Kurzum: Die Beschäftigung mit dem Smartphone darf weder das Hobby noch die sozialen Kontakte beeinträchtigen oder gar ersetzen. Wer zwar stundenlang chattet, aber weiter in den Sportverein geht und die Schule, Uni oder Arbeit schafft, habe laut Experten eher kein Suchtproblem.
Smartphones können – anders als etwa der Daddelautomat in der Spielhalle oder das Online-Gaming am PC – überall mit hingenommen und somit auch konsumiert werden. Es gibt nahezu keine Pausen mehr. Daher sei es wichtig, konkrete Auszeiten zu definieren, rät Psychologe Müller. Er rät dazu, Offline-Tage einzulegen, an denen man die mobile Datennutzung ausschaltet. Zudem sollte das Smartphone generell aus dem Bett und vom Esstisch verbannt werden.
Im Folgenden geben wir noch weitere Tipps für das digitale Entgiften.
Alarmtöne ausschalten
Wer sein Handy auf lautlos schaltet, wird nicht bei jedem Alarmton genötigt, auf sein Smartphone zu schauen. Wer für einen wichtigen Anruf erreichbar bleiben muss, kann in den Einstellungen zumindest die Signaltöne für Mitteilungen und WhatsApp auf stumm schalten.
Smartphone bei wichtigen Tätigkeiten ausschalten
Wer Hausaufgaben machen, lernen oder noch etwas für die Arbeit erledigen muss, sollte das Smartphone komplett ausschalten. Denn es lenkt nur ab. Auch wer die so seltene Quality Time mit Familie und Kindern genießen möchte, sollte das Handy einfach mal ausschalten.
Echten Wecker nutzen
Klingt simpel, hat aber eine große Wirkung. Wer sich einen richtigen Wecken neben das Bett stellt, wird nicht vor dem Schlafengehen oder Frühmorgens dazu verleitet, zuerst sämtliche soziale Netzwerke zu checken.
Gleiches gilt für die Nutzung einer Armbanduhr, die das ständige Smartphone-Checken überflüssig macht.
Komplizierten Zugangscode nutzen
Wer es vermeiden möchte, ständig auf das Smartphone zu schauen, sollte sich einen komplizierten Entsperrungscode überlegen. Je schwieriger der Code ist, desto höher der „Aufwand“, um das Handy zu entsperren. So überlegt man es sich doch zweimal, ob es in diesem Moment wirklich nötig ist, auf das Smartphone zu schauen.

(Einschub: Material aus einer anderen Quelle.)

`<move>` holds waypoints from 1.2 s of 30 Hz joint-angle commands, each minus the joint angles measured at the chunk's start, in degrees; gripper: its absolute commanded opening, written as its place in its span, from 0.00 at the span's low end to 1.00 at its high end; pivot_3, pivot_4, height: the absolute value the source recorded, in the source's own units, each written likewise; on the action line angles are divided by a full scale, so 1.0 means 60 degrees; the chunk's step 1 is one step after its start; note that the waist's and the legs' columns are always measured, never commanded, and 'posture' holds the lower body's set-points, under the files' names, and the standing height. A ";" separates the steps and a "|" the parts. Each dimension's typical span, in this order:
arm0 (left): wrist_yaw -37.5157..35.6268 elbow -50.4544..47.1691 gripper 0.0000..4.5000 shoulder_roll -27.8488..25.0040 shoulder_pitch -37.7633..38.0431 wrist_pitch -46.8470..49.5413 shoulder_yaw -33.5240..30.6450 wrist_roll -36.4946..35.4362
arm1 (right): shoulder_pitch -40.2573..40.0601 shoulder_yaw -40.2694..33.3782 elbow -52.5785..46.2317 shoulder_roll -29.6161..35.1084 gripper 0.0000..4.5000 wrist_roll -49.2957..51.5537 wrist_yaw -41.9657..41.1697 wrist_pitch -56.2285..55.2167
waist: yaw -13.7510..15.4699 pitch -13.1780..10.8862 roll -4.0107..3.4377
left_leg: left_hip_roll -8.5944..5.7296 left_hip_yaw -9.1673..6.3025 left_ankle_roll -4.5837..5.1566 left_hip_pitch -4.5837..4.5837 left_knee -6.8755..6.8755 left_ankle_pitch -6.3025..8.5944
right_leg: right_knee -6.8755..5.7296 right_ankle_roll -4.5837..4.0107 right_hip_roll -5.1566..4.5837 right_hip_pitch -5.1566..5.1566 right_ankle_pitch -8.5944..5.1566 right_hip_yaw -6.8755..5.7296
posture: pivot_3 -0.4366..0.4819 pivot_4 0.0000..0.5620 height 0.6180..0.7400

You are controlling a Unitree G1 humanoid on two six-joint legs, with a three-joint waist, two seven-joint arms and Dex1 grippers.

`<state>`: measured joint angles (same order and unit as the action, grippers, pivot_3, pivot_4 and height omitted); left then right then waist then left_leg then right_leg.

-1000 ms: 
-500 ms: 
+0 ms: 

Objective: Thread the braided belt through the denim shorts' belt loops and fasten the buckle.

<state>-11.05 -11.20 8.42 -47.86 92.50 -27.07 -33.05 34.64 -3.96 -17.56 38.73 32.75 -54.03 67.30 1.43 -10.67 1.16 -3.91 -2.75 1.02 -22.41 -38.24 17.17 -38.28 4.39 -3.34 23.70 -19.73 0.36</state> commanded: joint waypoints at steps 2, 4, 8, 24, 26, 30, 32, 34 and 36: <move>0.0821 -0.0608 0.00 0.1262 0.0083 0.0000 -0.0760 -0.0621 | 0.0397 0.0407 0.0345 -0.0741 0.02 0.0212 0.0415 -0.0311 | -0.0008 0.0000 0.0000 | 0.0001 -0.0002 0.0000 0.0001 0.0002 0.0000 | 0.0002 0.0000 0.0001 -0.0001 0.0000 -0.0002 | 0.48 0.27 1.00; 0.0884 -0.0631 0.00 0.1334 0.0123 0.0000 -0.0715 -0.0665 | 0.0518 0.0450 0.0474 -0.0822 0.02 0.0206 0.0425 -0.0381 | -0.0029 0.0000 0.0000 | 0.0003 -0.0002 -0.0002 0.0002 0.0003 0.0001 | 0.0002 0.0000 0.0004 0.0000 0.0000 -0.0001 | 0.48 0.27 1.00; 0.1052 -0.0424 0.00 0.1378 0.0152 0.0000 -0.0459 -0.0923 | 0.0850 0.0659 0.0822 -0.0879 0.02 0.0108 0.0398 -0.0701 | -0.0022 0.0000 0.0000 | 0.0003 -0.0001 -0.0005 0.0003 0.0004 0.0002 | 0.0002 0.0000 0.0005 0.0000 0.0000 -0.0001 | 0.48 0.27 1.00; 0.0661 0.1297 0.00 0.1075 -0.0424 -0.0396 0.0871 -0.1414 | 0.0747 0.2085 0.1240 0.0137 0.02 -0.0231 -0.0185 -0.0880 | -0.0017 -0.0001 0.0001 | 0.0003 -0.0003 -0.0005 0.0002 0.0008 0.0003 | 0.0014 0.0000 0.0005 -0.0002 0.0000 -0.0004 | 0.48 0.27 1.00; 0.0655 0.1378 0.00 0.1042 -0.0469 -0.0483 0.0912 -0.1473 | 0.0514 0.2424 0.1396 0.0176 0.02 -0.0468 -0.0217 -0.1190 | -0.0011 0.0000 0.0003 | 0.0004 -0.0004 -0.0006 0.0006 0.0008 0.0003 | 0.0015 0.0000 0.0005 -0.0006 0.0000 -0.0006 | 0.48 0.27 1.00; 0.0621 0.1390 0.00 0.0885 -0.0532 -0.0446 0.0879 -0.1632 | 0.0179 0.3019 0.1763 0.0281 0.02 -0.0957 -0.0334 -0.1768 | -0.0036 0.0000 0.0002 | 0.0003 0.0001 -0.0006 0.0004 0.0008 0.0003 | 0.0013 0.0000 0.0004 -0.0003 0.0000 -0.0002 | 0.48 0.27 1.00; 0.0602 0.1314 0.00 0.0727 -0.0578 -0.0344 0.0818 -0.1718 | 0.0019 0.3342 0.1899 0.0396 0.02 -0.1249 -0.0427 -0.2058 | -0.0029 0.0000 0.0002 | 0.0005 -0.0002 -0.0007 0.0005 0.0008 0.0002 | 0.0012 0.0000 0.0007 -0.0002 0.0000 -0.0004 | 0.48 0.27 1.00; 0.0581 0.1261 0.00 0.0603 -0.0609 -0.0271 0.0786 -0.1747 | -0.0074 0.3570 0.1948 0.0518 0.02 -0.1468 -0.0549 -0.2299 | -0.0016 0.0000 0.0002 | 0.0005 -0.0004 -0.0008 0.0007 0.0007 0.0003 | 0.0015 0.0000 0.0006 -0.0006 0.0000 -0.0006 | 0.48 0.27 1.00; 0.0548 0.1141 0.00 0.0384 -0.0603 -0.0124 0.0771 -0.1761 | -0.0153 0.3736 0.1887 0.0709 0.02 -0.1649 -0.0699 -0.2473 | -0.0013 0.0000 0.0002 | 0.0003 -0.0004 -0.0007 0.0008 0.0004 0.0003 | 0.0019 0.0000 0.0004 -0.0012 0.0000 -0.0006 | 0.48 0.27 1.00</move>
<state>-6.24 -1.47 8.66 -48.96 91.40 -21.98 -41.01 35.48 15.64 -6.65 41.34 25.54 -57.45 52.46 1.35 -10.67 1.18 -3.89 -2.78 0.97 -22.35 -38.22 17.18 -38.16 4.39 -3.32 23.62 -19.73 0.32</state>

Soziale Netzwerke reduzieren
Wer die Anzahl seiner sozialen Netzwerke reduziert, spart Zeit und Nerven. Wer sich beispielsweise für Facebook oder Twitter entscheidet, sollte die andere App vom Smartphone entfernen. Wer auf keines seiner Netzwerke verzichten kann, sollte diese zumindest nur über Laptop oder PC aufrufen. Am besten man legt sich dafür einen festen täglichen Zeitraum fest.
Flugmodus nutzen
Wer das Handy auf den Flugmodus stellt, kappt damit die Verbindung zum Internet. Anrufe können aber weiterhin getätigt werden. Auch der SMS-Versand und das Knipsen von Fotos sind noch möglich.
Handy-Prothese
Wer tatsächlich in eine tiefe Sucht gefallen ist, kann es – neben der Inanspruchnahme von professioneller Hilfe – mit einer Handy-Prothese versuchen. Dieses sogenannten No-Phone ist ein schwarzer Block in Form eines Smartphones. Es bietet keinerlei Funktionen, sondern soll dem Betroffenen lediglich das Gefühl vermitteln, das eigene Handy bei sich zu haben. Laut Experten sollen sich Abhängige damit während ihres Entzugs deutlich besser fühlen.
Probe aufs Exempel
Wer sich nicht sicher ist, ob sein eigener Umgang mit dem Smartphone schon besorgniserregend ist, kann das ganz einfach selbst testen: Einfach einen ganzen Tag lang versuchen, ohne das Gerät auszukommen. Klappt das gut, sei die Nutzung laut Psychologe Müller im Rahmen.